ESM2061 - Agency and temporary workers: agency legislation - provisions from 6 April 2014: supervision, direction or control example - supermarket delivery driver

Part 2, Chapter 7 Income Tax (Earnings and Pensions) Act 2003, Part 2, Chapter 7, section 44(2)(a)

Social Security (Categorisation of Earners) Regulations 1978, Schedule 1, Part 1, paragraph 2

Supermarket delivery driver (for on-line grocery orders)

Graham works as a driver and is willing to undertake various types of driving work. He has registered his services with an employment business that provides him with regular work. A supermarket contacts the employment business and asks them to supply a suitably qualified driver for a six-month engagement, delivering customers online grocery orders to their homes. The employment business contact Graham and he is offered the engagement, which he accepts.

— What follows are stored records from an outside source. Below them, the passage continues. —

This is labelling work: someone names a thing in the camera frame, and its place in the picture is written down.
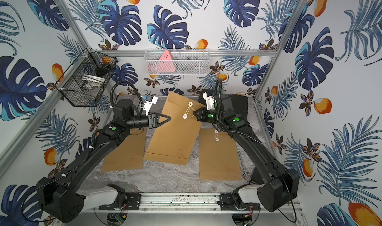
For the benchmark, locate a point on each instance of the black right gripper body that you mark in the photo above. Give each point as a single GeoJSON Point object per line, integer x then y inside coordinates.
{"type": "Point", "coordinates": [209, 116]}

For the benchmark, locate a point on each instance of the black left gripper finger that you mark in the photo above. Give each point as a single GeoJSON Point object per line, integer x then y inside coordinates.
{"type": "Point", "coordinates": [159, 122]}
{"type": "Point", "coordinates": [162, 117]}

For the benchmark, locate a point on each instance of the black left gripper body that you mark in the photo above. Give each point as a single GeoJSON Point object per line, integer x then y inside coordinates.
{"type": "Point", "coordinates": [152, 120]}

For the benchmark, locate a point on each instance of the brown kraft file bag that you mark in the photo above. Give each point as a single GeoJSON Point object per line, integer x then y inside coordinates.
{"type": "Point", "coordinates": [173, 142]}
{"type": "Point", "coordinates": [129, 155]}
{"type": "Point", "coordinates": [218, 157]}

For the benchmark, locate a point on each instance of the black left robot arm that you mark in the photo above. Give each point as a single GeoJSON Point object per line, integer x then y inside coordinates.
{"type": "Point", "coordinates": [60, 196]}

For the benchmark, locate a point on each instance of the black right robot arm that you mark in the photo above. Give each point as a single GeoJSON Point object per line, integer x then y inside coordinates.
{"type": "Point", "coordinates": [278, 185]}

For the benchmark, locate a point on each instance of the black plastic tool case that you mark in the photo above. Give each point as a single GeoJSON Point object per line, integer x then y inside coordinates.
{"type": "Point", "coordinates": [231, 110]}

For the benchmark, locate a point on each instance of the pink triangle item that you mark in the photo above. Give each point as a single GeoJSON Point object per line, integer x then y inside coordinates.
{"type": "Point", "coordinates": [165, 64]}

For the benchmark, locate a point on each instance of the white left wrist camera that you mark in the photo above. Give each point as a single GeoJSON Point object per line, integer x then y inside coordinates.
{"type": "Point", "coordinates": [149, 101]}

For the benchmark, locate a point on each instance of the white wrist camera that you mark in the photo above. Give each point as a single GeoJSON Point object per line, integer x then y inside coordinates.
{"type": "Point", "coordinates": [149, 101]}
{"type": "Point", "coordinates": [210, 101]}

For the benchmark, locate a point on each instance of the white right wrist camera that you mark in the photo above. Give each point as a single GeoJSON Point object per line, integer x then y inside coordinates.
{"type": "Point", "coordinates": [210, 101]}

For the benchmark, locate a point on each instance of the black wire basket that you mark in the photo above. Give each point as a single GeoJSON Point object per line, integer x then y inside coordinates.
{"type": "Point", "coordinates": [89, 76]}

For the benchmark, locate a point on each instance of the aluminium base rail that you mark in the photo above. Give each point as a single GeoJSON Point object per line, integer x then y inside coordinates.
{"type": "Point", "coordinates": [182, 202]}

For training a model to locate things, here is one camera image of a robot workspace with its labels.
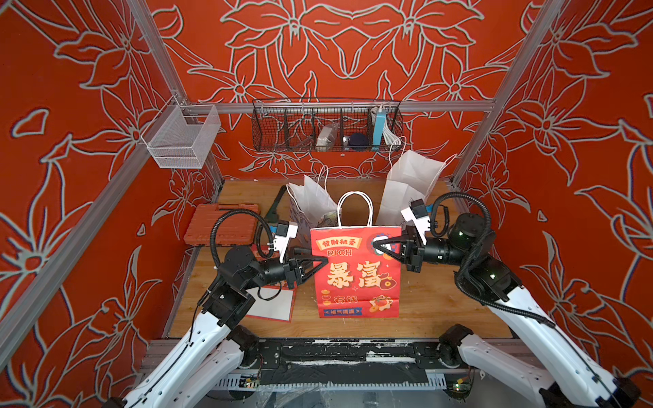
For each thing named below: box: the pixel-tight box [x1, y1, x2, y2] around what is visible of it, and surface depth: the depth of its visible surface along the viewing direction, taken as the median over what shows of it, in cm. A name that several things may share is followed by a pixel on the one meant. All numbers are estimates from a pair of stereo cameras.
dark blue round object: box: [348, 132, 370, 152], surface depth 97 cm
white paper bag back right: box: [375, 136, 458, 227], surface depth 92 cm
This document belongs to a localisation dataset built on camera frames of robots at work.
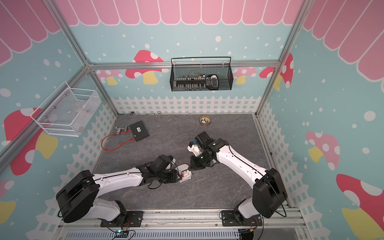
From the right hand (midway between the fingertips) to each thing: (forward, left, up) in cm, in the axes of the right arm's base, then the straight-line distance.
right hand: (190, 168), depth 77 cm
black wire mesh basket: (+50, -1, +21) cm, 54 cm away
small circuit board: (-26, +34, -16) cm, 46 cm away
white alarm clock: (+1, +4, -8) cm, 9 cm away
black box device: (+34, +39, -11) cm, 53 cm away
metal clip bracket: (+36, +52, -11) cm, 64 cm away
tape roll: (+45, -10, -13) cm, 48 cm away
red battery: (0, +5, -10) cm, 11 cm away
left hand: (-3, +7, -11) cm, 13 cm away
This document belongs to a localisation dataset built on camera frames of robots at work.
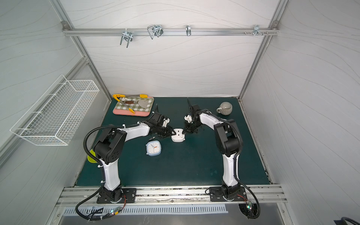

Graham turns up for work on his first day and meets Laura, (the supervisor who is responsible for coordinating and overseeing the making up of all home deliveries). Graham is provided with an identification card, a polo shirt, and a jacket, all of which show the supermarkets logo. Laura tells Graham he must wear both items at all times and always be smartly dressed as he is representing the supermarket. Graham is shown the delivery van he will be driving and is told he is responsible for driving it safely and responsibly. Graham is told his duties which entail compiling customer orders with fragile items always placed on top, which are then placed in crates that are stacked in order on the shelves inside his delivery van. Graham will then make his deliveries in accordance with a schedule he is given each day that contains the names and addresses of all customers and the specified times when each customer’s delivery can be made. Graham must stick to that schedule at all times, unless the client tells him otherwise. Should Graham ever get delayed during his deliveries, he must telephone the next customer on his delivery schedule to tell them when he expects to be there. Graham is told he must take care when loading and unloading customer orders, as they can be heavy and will often contain fragile or perishable items. In the event that any item gets broken, the customer must be told and provided with a telephone number to ring in order to get a replacement item delivered. Graham must be polite and courteous to customers at all times and must cater to their needs, which may require carrying customers’ orders into their homes.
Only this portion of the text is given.